O compromisso que o governador Ronaldo Caiado fez, anunciando com estardalhaço o pagamento dentro do mês trabalhado dos salários do funcionalismo inerentes ao seu governo, só foi levado a sério em janeiro. Em fevereiro, apenas os ativos receberam assim, ficando os inativos para o dia 10 de março. E, agora em março, o próprio Caiado transferiu a quitação da folha, na sua integralidade, para o dia 10 de abril.

 

Palavra empenhada, palavra quebrada – coisa rotineira entre os governantes brasileiros e, especialmente, goianos. Mas justiça de faça: é preciso reconhecer que a secretária da Economia, a economista carioca Cristiane Schmidt, sempre disse que cumprir o prazo estabelecido pelo governador seria muito difícil, senão impossível. Na prática, foi a subalterna ousando desmentir o chefe, mas, vê-se finalmente, coberta de razão. O Estado não tinha mesmo condições financeiras, como ela ressaltou em alto e bom tom, e continua sem ter.

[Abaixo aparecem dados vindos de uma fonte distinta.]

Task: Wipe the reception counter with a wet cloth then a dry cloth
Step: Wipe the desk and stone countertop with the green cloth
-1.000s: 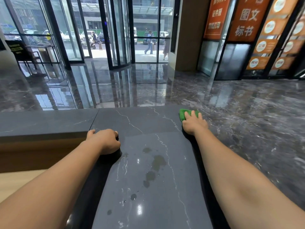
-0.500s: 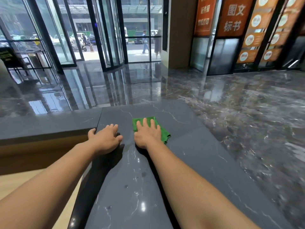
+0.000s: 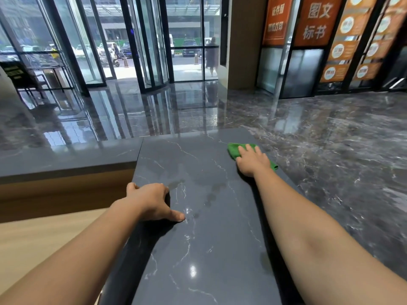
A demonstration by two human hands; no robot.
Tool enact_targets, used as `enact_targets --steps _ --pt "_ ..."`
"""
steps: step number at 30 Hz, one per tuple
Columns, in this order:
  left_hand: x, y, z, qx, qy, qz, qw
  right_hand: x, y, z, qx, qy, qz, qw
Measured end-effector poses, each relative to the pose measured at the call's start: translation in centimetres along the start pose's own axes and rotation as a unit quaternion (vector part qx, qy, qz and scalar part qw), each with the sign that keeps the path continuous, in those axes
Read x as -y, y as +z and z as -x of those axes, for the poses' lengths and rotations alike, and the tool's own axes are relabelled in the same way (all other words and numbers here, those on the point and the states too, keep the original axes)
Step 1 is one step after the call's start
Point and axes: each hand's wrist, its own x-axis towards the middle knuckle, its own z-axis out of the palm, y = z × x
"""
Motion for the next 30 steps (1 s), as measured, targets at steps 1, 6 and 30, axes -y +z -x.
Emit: enact_targets --steps 1,6,30 --pt "0.0 0.1 0.1 -0.004 0.001 0.003 1.000 -1.1 -0.2 0.0 0.000 0.015 -0.002 1.000" --pt "0.4 0.3 0.4 -0.007 0.010 0.022 1.000 -3.2 -0.6 0.7 -0.006 0.071 -0.015 0.997" --pt "1.0 0.9 0.3 0.002 0.013 0.118 0.993 5.5 2.2 9.6 0.024 -0.079 -0.012 0.997"
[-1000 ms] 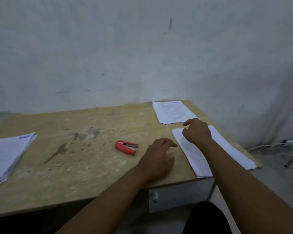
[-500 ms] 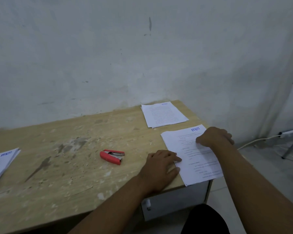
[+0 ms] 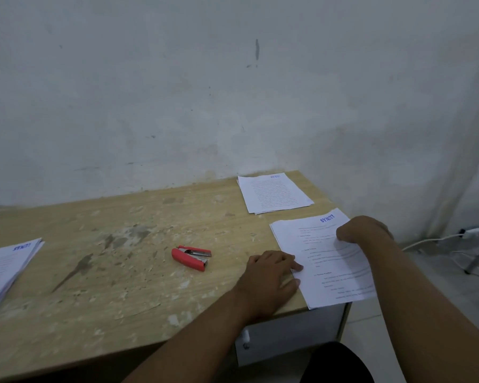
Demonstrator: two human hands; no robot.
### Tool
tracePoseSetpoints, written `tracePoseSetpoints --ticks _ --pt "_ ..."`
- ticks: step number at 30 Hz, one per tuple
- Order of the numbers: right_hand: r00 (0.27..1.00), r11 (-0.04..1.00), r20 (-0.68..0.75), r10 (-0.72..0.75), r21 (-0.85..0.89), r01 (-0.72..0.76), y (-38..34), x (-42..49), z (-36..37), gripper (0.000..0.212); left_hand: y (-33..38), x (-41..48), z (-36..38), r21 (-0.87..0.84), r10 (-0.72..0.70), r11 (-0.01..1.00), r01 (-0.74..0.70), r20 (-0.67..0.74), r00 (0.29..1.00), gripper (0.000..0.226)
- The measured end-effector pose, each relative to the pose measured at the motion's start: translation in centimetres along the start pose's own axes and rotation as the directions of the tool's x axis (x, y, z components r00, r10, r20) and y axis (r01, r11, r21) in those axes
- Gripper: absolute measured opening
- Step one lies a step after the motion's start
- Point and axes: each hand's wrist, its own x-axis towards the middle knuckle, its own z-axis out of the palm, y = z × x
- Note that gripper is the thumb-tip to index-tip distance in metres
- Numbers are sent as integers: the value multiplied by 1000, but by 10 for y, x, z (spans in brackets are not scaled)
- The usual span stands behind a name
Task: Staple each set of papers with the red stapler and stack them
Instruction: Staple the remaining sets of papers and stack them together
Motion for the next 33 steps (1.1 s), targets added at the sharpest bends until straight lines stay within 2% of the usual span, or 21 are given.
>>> tracePoseSetpoints --ticks 3,6,8,10,12,15,18,20,22,23,24,26,27,30,33 --pt "998 998 -21 -57 21 57 -2 -6 -2 23 -1 -1 0 1 -3 1000 3 2 1000 45" --pt "996 995 -24 -86 49 87 -8 -14 -5 23 -1 -1 -3 -8 1 1000 -1 10 1000 45" --pt "990 988 -75 -118 94 125 -14 -26 -11 24 -1 -2 -6 -42 6 999 -6 2 1000 43" --pt "976 966 -142 -166 174 189 -22 -36 -19 27 -1 -2 -11 -233 -47 972 40 -25 999 44" --pt "953 923 -196 -230 267 278 -33 -49 -31 26 -4 0 -23 -506 -189 852 132 -61 980 52" --pt "895 788 -241 -376 425 445 -51 -69 -49 11 -18 7 -54 -693 -417 697 187 -178 891 61" --pt "806 606 -303 -509 539 585 -74 -93 -57 13 -46 12 -99 -821 -618 519 238 -168 768 74" --pt "749 458 -342 -568 625 632 -92 -112 -58 25 -64 5 -132 -860 -687 428 278 -109 718 99" --pt "704 324 -344 -621 706 631 -111 -136 -55 23 -80 -10 -165 -903 -690 378 205 -127 712 115" --pt "684 264 -333 -649 745 613 -122 -148 -50 22 -86 -20 -181 -915 -680 377 147 -166 714 106" --pt "666 209 -326 -671 779 592 -133 -159 -43 23 -89 -29 -194 -913 -671 399 89 -225 707 86" --pt "634 134 -314 -707 820 556 -155 -178 -25 26 -96 -49 -219 -857 -675 514 40 -375 636 45" --pt "617 109 -308 -724 832 543 -166 -189 -13 27 -101 -63 -230 -813 -675 581 41 -453 582 33" --pt "580 64 -292 -760 855 514 -188 -212 24 28 -111 -96 -244 -737 -682 672 72 -578 448 17" --pt "555 88 -268 -787 842 532 -197 -234 71 30 -130 -134 -231 -740 -716 660 127 -569 403 15"
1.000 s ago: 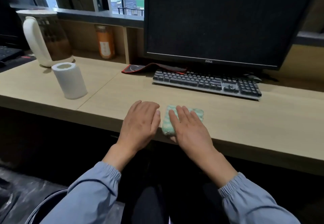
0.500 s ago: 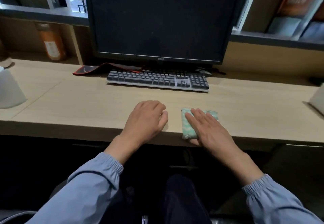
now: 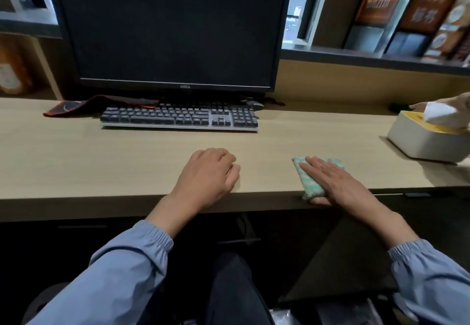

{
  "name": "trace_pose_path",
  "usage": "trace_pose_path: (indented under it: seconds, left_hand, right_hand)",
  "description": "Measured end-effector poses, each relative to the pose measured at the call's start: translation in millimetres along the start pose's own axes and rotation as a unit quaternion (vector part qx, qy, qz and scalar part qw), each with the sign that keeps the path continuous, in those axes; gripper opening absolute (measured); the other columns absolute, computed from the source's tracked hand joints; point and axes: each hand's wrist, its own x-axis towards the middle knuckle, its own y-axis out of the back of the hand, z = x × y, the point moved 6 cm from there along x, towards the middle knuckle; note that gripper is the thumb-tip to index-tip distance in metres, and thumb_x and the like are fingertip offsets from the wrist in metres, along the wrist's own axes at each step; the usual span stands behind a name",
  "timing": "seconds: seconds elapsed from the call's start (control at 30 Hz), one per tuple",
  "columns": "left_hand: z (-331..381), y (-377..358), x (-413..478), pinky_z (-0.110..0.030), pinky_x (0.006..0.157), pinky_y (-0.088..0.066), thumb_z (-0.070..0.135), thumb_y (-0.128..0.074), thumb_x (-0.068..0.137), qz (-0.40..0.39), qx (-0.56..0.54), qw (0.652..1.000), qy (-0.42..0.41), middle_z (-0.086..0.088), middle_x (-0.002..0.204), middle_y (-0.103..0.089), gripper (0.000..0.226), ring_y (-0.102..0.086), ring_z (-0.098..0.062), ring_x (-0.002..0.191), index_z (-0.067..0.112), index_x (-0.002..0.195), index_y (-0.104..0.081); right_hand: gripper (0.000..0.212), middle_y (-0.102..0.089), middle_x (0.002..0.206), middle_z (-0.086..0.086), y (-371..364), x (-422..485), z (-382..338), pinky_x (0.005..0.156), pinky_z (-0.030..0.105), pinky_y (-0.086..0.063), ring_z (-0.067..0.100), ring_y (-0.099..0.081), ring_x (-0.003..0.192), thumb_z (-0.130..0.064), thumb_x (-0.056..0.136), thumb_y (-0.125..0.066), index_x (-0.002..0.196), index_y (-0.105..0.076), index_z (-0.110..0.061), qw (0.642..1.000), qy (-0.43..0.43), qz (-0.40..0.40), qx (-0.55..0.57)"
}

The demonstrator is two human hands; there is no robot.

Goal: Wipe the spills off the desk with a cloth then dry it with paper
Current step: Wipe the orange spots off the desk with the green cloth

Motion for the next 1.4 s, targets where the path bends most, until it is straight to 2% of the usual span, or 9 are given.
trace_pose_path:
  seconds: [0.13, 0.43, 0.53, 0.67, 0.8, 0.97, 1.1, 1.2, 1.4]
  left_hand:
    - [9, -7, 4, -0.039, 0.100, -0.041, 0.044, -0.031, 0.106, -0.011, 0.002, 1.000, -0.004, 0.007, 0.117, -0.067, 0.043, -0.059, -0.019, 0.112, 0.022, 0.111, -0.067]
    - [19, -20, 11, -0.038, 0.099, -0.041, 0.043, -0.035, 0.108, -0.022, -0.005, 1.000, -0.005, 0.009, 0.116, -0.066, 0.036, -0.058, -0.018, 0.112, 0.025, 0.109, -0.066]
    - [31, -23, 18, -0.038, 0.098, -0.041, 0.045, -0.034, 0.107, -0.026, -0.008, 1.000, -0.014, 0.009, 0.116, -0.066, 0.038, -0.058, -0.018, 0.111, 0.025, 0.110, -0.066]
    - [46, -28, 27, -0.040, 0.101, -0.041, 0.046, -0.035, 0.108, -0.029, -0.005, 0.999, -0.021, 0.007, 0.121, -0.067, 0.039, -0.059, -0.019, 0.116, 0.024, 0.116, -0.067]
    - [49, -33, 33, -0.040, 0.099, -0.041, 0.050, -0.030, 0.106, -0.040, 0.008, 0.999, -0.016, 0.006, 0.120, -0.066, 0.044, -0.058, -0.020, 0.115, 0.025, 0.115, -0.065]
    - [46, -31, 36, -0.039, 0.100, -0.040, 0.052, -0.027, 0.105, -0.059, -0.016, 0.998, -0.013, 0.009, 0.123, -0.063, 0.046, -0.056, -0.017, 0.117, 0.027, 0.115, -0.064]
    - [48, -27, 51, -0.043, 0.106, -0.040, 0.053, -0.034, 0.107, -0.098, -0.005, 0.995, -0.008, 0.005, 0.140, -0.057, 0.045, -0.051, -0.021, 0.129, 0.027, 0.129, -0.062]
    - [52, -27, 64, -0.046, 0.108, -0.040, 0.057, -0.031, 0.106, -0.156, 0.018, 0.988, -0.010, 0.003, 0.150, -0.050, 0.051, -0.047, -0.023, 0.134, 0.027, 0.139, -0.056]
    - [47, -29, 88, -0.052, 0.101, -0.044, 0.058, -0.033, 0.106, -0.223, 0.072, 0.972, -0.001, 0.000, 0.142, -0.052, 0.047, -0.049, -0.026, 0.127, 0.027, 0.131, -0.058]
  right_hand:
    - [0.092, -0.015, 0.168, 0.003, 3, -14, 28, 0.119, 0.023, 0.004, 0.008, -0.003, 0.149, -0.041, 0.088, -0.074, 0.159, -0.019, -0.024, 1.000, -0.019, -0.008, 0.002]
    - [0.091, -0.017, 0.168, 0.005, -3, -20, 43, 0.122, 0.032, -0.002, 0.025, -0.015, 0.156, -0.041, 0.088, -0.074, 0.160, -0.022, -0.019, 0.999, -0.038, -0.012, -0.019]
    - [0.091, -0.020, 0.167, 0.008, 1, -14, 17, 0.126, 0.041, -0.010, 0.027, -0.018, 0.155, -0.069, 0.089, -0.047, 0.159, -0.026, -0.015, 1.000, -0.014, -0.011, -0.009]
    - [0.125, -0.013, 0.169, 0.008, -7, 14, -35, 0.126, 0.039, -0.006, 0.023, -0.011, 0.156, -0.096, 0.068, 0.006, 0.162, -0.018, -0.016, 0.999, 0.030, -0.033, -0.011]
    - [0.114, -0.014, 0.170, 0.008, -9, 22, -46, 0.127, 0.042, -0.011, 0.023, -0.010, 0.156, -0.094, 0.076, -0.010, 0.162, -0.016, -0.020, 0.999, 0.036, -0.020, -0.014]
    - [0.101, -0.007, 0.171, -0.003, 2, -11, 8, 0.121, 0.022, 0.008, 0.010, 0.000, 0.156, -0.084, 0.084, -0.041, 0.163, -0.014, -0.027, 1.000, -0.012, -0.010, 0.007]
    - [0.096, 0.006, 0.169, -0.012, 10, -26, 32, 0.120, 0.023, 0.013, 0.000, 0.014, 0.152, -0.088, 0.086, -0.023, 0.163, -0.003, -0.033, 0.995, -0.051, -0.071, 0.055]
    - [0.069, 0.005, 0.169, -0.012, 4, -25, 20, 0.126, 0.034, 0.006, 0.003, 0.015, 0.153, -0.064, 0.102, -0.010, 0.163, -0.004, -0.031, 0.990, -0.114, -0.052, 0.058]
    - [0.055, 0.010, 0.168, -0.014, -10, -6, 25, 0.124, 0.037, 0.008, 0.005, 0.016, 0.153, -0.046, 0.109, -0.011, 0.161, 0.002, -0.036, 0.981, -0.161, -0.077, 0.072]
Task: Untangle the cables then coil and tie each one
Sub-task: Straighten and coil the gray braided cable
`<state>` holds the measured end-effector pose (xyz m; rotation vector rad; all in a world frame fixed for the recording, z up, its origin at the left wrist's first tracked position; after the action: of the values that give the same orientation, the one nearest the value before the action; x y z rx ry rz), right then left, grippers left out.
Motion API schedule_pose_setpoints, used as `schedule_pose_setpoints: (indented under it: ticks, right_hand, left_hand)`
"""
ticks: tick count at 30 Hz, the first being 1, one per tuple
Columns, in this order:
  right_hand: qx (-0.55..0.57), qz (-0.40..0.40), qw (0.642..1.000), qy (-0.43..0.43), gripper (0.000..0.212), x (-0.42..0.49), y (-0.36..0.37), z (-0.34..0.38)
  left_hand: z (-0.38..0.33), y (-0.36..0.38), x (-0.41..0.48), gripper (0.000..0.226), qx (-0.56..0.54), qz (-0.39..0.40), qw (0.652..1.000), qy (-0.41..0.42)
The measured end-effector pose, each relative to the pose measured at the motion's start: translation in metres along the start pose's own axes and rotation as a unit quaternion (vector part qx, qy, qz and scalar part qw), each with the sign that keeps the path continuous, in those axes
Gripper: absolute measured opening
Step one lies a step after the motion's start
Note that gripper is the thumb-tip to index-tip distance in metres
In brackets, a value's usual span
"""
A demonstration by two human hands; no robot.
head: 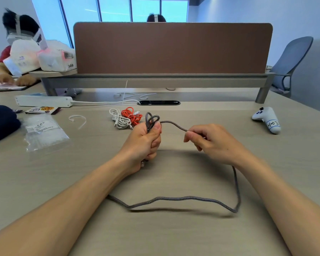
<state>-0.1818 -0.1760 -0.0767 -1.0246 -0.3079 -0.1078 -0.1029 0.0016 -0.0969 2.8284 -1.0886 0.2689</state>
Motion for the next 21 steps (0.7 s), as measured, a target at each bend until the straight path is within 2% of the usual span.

Não há como quitar os salários dos servidores até o dia 30 – e pior ainda com uma pendência pesada em aberto, ou seja, o restante da folha de dezembro (que começou a ser pago na última sexta-feira, dia 29 de março).

 

O episódio deixou Caiado mal e a secretária da Economia bem. Ficou claro que ela, sim, é que tem as rédeas do caixa estadual e sabe das suas possibilidades, o que leva a uma conclusão: suas opiniões deveriam ser mais ouvidas pelo Palácio das Esmeraldas. Se assim fosse, o governador teria sido poupado do vexame de fazer o que tanto condena nos governantes do passado: prometer e não cumprir, prática atrasada da velha política de sempre.